This article describes which camera settings influence the performance of Essential or Intelligent Video Analytics in Bosch IP cameras, and what the best practices are.
Which camera settings influence Video Analytics performance and why?
In general there are three different processing blocks:
In Bosch IP cameras, the following video analytics can be available: Intelligent Video Analytics (IVA) including IVA Pro, IVA Flow, Intelligent Tracking, Essential Video Analytics, and MOTION+. For simplicity, all those will be summarized as “video analytics” in this whitepaper wherever differentiation is not necessary. Those video analytics get the images to analyze directly from the imaging block and are completely independent of the encoder, which starts processing the images in parallel. Thus, all settings influencing imaging also influence video analytics, while the encoder settings are of no importance for video analytics performance. There are a view special cases like privacy masking, display stamping and thermal cameras, which will be covered here as well.
As the encoder sends out the video images as soon as possible, and video analytics are running in parallel, the video analytics results and metadata are typically send out 1-2 frames after the corresponding images. In live view, everything is displayed as soon as it is available to minimize the lag caused by encoding, transmission and decoding. Therefore no synchronization of video and metadata occurs, and the objects / changes detected by the video analytics seem to lag behind. When viewing recorded video, this is no longer visible as proper synchronization is done there.
The application variant of the camera and its basic settings determine the resolution of the video as well as the base frame rate.
Please see the tech note on VCA Capabilities per Device to see what internal video analytics resolution and frame rate based on the video analytics type and settings chosen here are used.
Note that the frame rates selectable in the encoder settings depend on the base frame rate but are independent of the frame rate the video analytics uses. Furthermore, the video analytics results and metadata will be delivered with the frame rate used for the video analytics itself. Thus, it is for example possible that the encoder delivers the video with only 1 frame per second (fps), but the video analytics results and metadata are actually delivered at 15 fps. It is also possible that the encoder delivers 60 fps for the video, but the video analytics results and metadata are only delivered at 15 fps. This will also be visible in live view as well as when viewing recorded video, as the display of the video analytics results and metadata is updated as often as new information is there.

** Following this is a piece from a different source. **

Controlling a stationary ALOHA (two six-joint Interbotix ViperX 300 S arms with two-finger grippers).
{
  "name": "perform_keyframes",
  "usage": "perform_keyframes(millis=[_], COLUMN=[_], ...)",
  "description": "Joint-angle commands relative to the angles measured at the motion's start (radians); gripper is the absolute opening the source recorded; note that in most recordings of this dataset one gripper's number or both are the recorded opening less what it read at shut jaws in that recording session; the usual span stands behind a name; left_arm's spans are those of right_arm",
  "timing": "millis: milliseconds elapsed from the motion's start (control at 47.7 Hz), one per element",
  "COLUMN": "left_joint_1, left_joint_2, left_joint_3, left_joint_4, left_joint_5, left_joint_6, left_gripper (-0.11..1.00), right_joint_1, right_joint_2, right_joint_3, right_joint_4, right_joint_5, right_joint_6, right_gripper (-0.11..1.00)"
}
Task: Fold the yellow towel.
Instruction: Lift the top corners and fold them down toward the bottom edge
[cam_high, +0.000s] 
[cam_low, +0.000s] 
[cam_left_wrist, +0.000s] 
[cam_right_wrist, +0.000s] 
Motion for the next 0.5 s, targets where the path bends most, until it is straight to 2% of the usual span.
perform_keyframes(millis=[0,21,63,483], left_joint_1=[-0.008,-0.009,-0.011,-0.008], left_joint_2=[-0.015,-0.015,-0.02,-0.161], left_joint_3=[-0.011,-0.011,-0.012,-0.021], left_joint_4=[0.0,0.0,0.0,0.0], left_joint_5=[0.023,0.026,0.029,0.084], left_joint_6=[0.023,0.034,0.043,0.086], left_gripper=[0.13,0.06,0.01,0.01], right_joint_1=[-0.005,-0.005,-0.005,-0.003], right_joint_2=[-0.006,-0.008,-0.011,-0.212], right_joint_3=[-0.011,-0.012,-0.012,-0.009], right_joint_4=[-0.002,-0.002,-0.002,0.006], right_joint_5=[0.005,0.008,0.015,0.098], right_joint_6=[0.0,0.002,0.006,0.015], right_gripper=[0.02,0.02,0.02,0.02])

Dropping frame rates are of concern for video analytics. Fast movements especially close to the camera may not be detected anymore, and because the initial detection of objects will be delayed. The drop of single frames does typically not degrade performance significantly, but if the frame rate drops too much, then objects and alerts will be missed completely. Usually, the video analytics runs with 15fps or 12.5 fps, depending on the camera base frame rate, while MOTION+ only uses 5fps. For a complete overview on video analytics frame rates, see the whitepaper on „VCA Capabilities per Device”.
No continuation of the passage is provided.